- Japanese cover art by Hideaki Kodama
- Developer(s): Konami
- Publisher(s): JP: Konami; EU: Palcom;
- Composer(s): Tomoya Tomita Jun Chuma
- Platform(s): NES
- Release: JP: January 29, 1993; EU: 1993; NA: Cancelled;
- Genre(s): Racing
- Mode(s): Single-player, multiplayer

= F-1 Sensation =

1993 video game

F-1 Sensation (エフワン センセーション), released in Europe as Formula 1 Sensation, is a 1993 racing video game by Konami for the Family Computer, and a Formula One licensed product. It is heavily based on their 1988 MSX2+ title, F-1 Spirit 3D Special. It was Konami's final original Famicom game before re-releases.

==Summary==
F-1 Sensation features championship races and drivers from the 1992 Formula One season, including Ayrton Senna and Andrea Moda Formula's original drivers, Enrico Bertaggia and Alex Caffi.

The game contains 18 tracks (the same 16 from the 1992 season, plus Jerez and Phoenix, respectively the venues of the 1990 Spanish Grand Prix and 1991 United States Grand Prix, as extras), each playable separately in the "Free Run" mode, or one-by-one against the 16 of the 1992 season in the "Grand Prix" mode. In the latter, a one-lap qualification drive must be passed before each race, determining the starting position in the grid, and also serving as a short practice for the upcoming course.

In both, player drivers and rival drivers can be freely selected. Each driver in the game is divided into three levels based on real-life skill: A, B, and C. Because there are less entries than there are racers, these choices directly affect the game's difficulty.

Pit stops are included, and a team-radio imitation tells the player when to go to the pits for tires, wing and engine repair. Weather forecasts are available before every racing session. However, in rare cases the weather can change during the race, forcing players to make an unscheduled change of tires.

Each race has five laps, allowing for an arcade-like experience. Colliding (even sharply) with the opponents' cars heavily damages the opponent and slightly decreases the player's own stats. This encourages a brawl-like style of racing not unlike F-Zero, forcing the entire set of competitors out of the race and taking the sole stand on the podium.

Real world sponsors are placed on the billboards that are in the background of each race course; including Shell, Nestlé, Sasol, and Agip. The car may be customized: the player selects the body type of the car, color, at the start of the game; and later also other intrinsic parts.
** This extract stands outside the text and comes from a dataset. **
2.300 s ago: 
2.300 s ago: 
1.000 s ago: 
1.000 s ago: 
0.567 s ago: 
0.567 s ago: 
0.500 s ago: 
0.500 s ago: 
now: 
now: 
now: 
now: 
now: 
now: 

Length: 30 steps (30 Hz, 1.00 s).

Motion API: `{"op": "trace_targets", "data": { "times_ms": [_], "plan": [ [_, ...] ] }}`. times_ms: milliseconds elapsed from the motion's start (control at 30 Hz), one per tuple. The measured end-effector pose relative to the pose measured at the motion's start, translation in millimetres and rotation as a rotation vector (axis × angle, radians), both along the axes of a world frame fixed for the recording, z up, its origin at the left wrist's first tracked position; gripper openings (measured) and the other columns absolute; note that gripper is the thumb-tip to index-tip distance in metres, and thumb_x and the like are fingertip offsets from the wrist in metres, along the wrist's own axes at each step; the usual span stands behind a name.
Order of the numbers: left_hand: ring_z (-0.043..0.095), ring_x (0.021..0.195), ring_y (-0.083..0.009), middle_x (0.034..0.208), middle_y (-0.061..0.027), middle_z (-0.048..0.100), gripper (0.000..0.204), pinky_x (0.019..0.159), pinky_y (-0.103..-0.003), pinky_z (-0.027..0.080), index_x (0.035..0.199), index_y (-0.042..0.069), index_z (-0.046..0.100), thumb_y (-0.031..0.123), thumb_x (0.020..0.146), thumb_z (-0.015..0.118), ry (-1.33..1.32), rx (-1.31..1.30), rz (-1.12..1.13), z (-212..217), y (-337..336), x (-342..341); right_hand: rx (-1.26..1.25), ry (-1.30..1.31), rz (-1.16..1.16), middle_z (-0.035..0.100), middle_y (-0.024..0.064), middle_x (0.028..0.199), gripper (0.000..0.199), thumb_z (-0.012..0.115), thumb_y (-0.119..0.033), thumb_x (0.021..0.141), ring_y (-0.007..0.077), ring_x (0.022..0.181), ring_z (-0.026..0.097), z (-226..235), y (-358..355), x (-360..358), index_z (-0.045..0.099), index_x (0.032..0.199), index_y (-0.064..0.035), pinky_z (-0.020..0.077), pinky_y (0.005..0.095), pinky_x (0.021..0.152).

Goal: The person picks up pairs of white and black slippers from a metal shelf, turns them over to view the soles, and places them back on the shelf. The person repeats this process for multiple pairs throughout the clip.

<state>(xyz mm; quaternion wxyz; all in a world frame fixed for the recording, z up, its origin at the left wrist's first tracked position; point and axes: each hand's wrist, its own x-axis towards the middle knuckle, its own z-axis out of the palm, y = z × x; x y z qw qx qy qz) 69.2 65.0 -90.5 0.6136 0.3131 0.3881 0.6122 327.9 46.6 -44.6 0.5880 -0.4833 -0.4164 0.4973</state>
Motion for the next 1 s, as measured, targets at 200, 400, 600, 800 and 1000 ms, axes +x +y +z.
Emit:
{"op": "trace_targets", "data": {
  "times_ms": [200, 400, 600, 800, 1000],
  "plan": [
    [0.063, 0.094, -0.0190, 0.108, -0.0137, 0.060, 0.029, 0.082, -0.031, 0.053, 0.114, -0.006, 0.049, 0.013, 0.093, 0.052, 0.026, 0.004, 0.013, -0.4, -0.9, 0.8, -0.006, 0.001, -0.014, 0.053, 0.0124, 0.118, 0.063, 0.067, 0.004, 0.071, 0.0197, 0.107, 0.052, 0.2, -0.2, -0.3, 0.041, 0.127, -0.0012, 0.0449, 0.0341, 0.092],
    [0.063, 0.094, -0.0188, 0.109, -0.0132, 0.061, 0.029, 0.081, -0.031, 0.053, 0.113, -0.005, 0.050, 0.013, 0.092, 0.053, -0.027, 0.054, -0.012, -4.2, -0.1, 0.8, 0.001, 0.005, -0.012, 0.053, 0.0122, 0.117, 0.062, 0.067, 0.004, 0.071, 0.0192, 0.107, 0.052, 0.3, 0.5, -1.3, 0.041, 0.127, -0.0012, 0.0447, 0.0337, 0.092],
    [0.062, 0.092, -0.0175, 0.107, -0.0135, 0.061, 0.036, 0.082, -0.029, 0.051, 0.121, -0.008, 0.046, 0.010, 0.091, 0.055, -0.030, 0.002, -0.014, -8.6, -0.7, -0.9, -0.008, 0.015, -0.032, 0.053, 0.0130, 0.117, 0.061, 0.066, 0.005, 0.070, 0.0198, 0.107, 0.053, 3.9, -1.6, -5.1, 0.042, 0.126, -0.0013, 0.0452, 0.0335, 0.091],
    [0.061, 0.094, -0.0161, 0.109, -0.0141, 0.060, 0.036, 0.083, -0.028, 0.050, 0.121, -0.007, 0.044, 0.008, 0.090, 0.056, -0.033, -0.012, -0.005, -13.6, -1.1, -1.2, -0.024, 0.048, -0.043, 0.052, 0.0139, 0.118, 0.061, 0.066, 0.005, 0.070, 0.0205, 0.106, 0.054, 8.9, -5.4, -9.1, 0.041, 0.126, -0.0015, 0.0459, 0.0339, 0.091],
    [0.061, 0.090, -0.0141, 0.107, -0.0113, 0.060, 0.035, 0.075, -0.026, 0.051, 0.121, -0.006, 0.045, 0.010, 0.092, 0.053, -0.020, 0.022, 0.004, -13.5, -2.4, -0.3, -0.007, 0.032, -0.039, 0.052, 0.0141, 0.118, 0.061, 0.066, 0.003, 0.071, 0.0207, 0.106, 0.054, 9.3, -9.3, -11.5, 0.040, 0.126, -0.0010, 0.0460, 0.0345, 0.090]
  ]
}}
The game's soundtrack is quoted to sound similar to other Konami FC/NES products such as Blades of Steel and Teenage Mutant Ninja Turtles, chiefly because of the same tools used in the creation process.

The game can be completed in one relatively short sitting, or using password and battery-backed save support like in the original 3D Special. Passwords consists of both small and capital Latin letters, with some additional characters uncommon to NES games.

The only known differences between the Japanese and European releases are the title of the game and the locations of the screen where lap and position information are displayed.